One of the biggest challenges that I faced was Business Developers complaining of the “administrative burden” of logging everything in the CRM. I confronted this argument by highlighting the ability to better organize one’s efforts, something that I had done with great success, and the importance of my having ready access to their data. I used the, “God forbid you are hit by a bus…” example to help them understand that we could never afford to have a customer’s information reside within an individual’s cranium alone!
Consistent data leads to reports people will value
Despite the ‘hit by a bus’ conversations, and there were many, I had to implement measures to ensure that the discipline I had requested was easy for the team to achieve.

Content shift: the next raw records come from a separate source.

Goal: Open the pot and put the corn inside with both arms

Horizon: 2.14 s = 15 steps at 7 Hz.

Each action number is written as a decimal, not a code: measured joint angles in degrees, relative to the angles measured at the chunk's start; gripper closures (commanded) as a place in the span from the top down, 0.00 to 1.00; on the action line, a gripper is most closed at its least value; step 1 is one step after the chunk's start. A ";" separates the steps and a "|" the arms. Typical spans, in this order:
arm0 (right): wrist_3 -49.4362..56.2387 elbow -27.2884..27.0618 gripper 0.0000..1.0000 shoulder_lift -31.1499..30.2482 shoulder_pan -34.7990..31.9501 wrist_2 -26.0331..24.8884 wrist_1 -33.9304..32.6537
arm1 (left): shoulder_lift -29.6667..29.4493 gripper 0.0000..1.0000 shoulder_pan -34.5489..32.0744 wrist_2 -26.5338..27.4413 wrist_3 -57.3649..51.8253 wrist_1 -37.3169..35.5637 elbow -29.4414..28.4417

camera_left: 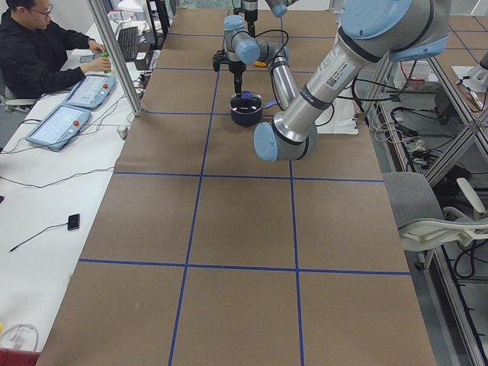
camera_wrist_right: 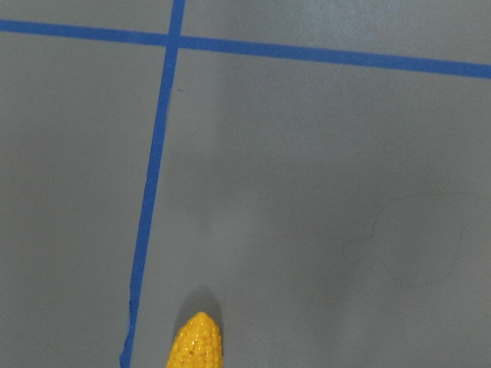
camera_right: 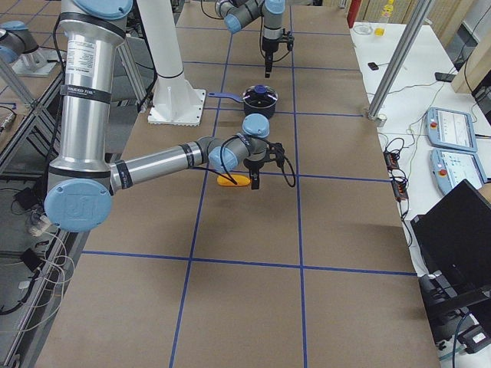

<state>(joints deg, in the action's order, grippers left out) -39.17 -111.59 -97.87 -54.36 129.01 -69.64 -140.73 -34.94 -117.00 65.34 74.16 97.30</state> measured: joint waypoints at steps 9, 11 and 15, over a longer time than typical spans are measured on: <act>-0.77 -0.39 1.00 -0.07 3.75 -3.43 0.03 | -2.32 0.44 4.44 0.87 0.48 7.45 -9.16; -0.81 -0.38 1.00 -0.04 3.86 -3.50 0.03 | -2.28 0.46 4.51 0.52 0.49 7.43 -9.02; -0.74 -0.43 1.00 -0.10 5.68 -3.50 0.03 | -2.20 0.46 3.51 0.53 0.23 6.77 -6.32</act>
<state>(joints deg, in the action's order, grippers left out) -39.91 -112.02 -97.97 -48.67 125.51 -69.61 -142.93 -31.43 -116.47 65.57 80.93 90.98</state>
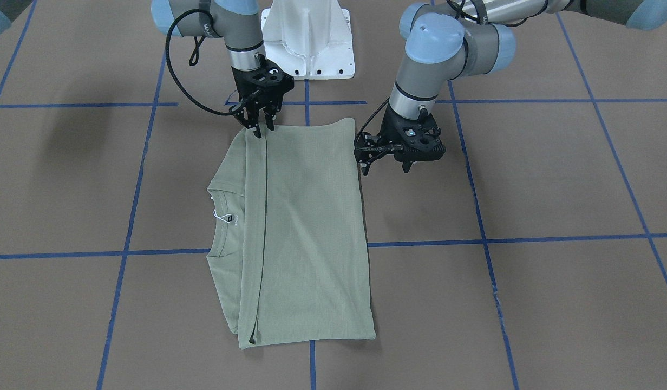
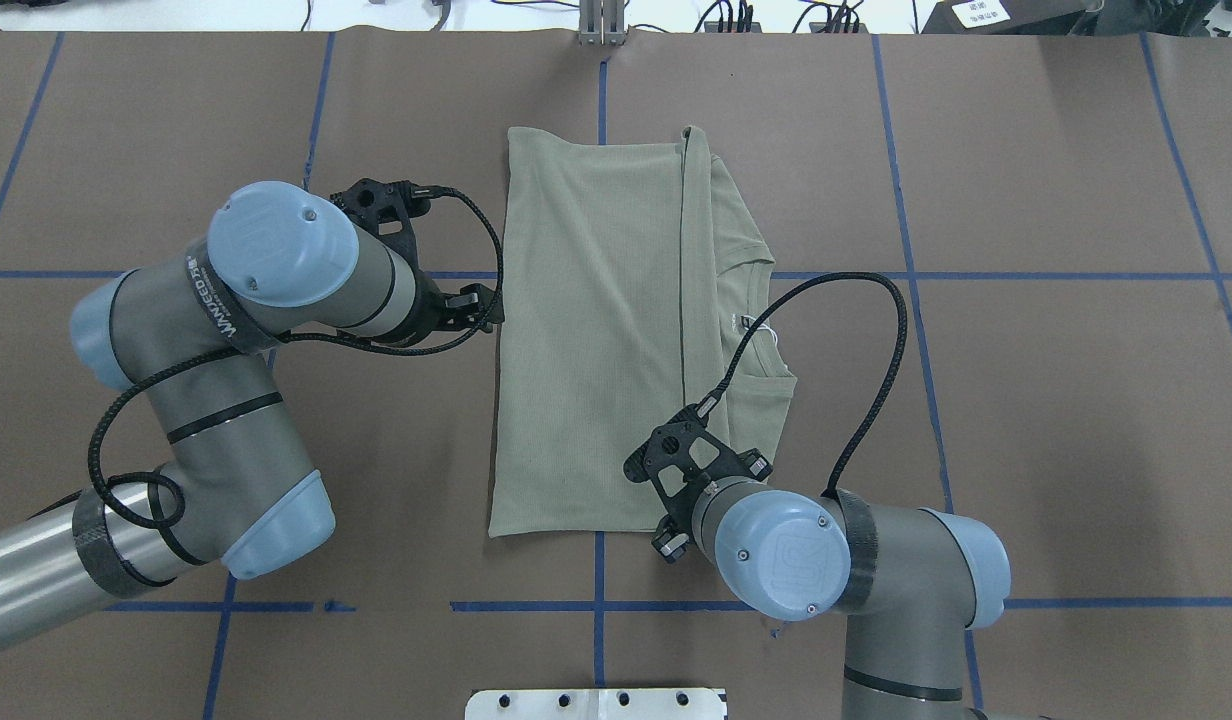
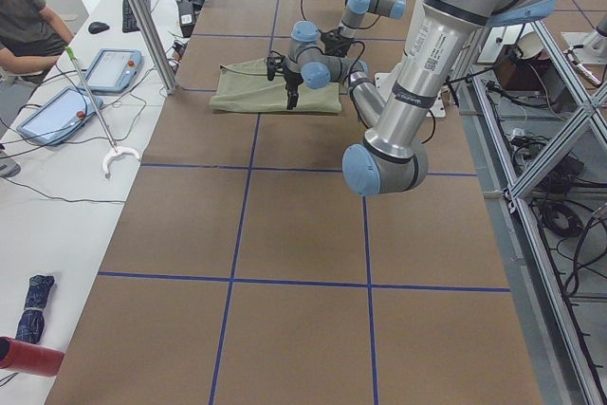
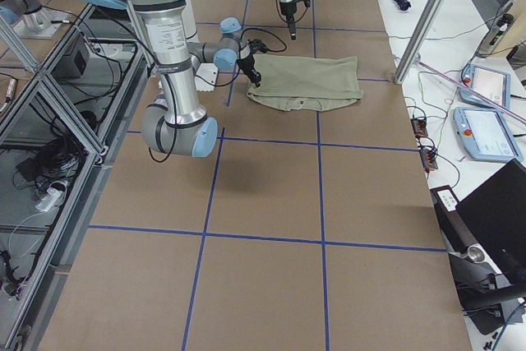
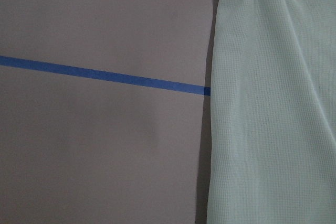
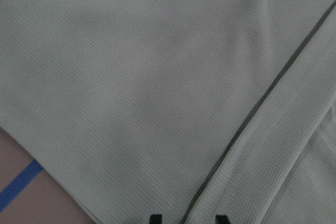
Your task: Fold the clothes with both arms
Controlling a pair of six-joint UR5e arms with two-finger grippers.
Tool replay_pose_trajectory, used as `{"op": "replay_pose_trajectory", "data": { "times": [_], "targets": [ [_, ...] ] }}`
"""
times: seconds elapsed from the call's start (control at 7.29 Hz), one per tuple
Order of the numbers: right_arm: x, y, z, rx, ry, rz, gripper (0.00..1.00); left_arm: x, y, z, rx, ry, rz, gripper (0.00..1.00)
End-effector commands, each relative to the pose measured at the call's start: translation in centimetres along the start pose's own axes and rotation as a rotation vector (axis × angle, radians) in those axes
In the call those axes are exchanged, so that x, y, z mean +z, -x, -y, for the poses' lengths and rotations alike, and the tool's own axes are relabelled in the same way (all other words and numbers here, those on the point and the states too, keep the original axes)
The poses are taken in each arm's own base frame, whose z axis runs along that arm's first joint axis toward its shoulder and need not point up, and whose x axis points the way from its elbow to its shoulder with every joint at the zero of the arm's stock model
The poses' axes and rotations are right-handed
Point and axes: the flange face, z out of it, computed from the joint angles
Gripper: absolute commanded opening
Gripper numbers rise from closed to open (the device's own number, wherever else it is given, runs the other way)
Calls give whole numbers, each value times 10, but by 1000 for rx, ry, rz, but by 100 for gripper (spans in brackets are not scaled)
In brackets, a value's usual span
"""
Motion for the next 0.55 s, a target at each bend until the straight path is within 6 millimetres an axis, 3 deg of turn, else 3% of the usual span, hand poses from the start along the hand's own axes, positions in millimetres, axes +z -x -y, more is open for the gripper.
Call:
{"op": "replay_pose_trajectory", "data": {
  "times": [0.0, 0.41],
  "targets": [
    [-3, 6, -3, -7, -3, 7, 44, 1, 0, -1, 0, 2, 0, 100],
    [-1, 0, -8, -7, 3, 0, 42, 2, -7, -7, -15, 9, -8, 100]
  ]
}}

My goal was to create a culture in which this process became rote. I reassessed every field and section within the system to ensure that we were capturing the details we needed to and that key information would be required to be entered before anything could be saved. These requirements enabled me to work with the team to generate reports on their own activities/pipeline as well as to create aggregate reports to share within our organization.
As we began using these reports, it became evident to me that naming conventions of activities and opportunities would ease the review of summary information within the system. I worked with the team to develop conventions that made sense for us and could provide a reader with a snapshot of the activity/opportunity:
Sample activity naming convention:
Email – Novartis – Follow-up on Tourette’s Proposal
Sample opportunity naming convention:
Oncology – Phase III – NSCLC
As a result of these efforts, we became smarter, more efficient and more effective Business Developers.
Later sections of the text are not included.